Il canadese 'contrabbandiere' Dino Bravo
DINO BRAVO E LA MAFIA CANADESE – Mafia, Canada ed un nome ed un cognome: Dino Bravo. Adolfo Bresciano, lottatore italo-canadese che i più attempati ricorderanno anche nella versione di coppia sotto il nome di ‘Bravo Brothers’ insieme ad un altro italo-canadese Dominic DeNucci e con il quale misero ko il duo formato da Mr.Fuji ed il Professor Tanaka. Fino a qui niente di strano. I nodi vennero al pettine a partire dal 1992 anno del suo ritiro e quando Adolfo Bresciano ritiratosi a Montreal aprì una sua scuola di Wrestling. Anche qui tutto normale, ma per usare una nota citazione sarebbe meglio dire: bene, ma non benissimo. Era il 1993 quando all’età di 44 anni il corpo del wrestler canadese venne rinvenuto nella sua casa nel Quebec martoriato da 17 colpi di arma da fuoco sette in testa e dieci al torace.
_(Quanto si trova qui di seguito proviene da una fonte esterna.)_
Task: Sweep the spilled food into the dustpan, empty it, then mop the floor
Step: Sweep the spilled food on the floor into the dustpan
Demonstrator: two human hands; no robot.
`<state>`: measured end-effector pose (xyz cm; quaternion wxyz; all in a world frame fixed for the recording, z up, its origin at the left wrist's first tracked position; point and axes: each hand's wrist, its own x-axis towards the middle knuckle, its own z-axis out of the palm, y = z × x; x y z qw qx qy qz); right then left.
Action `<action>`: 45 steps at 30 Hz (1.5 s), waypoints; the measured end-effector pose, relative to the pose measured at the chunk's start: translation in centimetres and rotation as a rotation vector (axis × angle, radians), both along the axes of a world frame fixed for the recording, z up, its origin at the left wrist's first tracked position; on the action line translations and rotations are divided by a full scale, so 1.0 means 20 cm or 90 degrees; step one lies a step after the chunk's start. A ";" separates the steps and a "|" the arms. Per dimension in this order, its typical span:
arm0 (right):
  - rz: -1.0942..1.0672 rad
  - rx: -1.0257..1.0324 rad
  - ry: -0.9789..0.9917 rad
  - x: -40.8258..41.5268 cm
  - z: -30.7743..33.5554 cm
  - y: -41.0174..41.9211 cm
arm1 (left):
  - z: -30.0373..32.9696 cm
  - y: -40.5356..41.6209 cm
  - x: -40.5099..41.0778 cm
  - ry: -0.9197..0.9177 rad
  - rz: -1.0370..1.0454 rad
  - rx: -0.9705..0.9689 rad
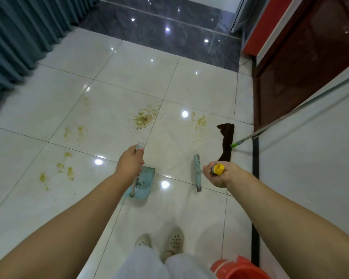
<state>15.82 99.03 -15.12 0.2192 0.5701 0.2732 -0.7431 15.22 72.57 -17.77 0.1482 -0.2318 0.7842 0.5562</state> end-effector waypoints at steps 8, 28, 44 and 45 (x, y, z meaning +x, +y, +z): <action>-0.222 0.026 -0.066 0.18 -0.13 0.11 | -0.07 0.10 -0.05 0.030 0.023 -0.060; -0.168 -0.022 -0.182 -0.32 -0.55 -1.17 | -0.21 -0.73 -0.58 0.039 -0.042 -0.009; 0.011 -0.099 -0.052 -0.93 -0.49 -1.63 | -0.23 -1.04 -0.79 0.036 0.014 -0.158; 0.006 -0.111 -0.053 -0.93 -0.48 -1.61 | -0.23 -1.04 -0.80 0.036 0.018 -0.161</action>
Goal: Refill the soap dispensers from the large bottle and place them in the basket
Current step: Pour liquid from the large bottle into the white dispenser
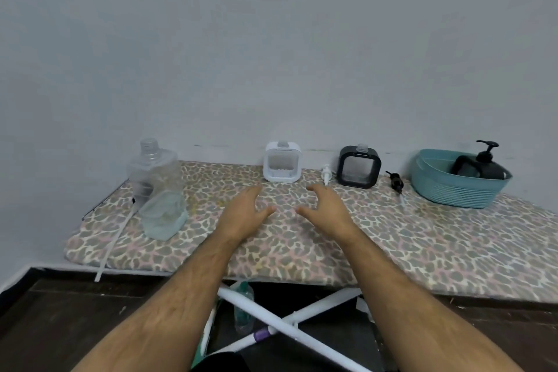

Non un classico incidente di rapina ad un uomo che aveva fatto fortuna con il Wrestling, ma una vera e propria esecuzione mafiosa o secondo alcuni una sorta di regolamento di conti. Già perché a partire dal suo ritiro dal ring e dall’apertura della propria scuola di Wrestling Adolfo ‘Dino Bravo’ Bresciano aveva sfruttato la sua fama come copertura per un giro di contrabbando di sigarette tra il Canada e gli Stati Uniti e numerosi rapporti con la mafia. Ad aggiungere benzina sul fuoco, c’è stato chi non si è detto sorpreso di una cosa del genere visto la sua parentela per matrimonio a Vic Matroni, noto mafioso canadese.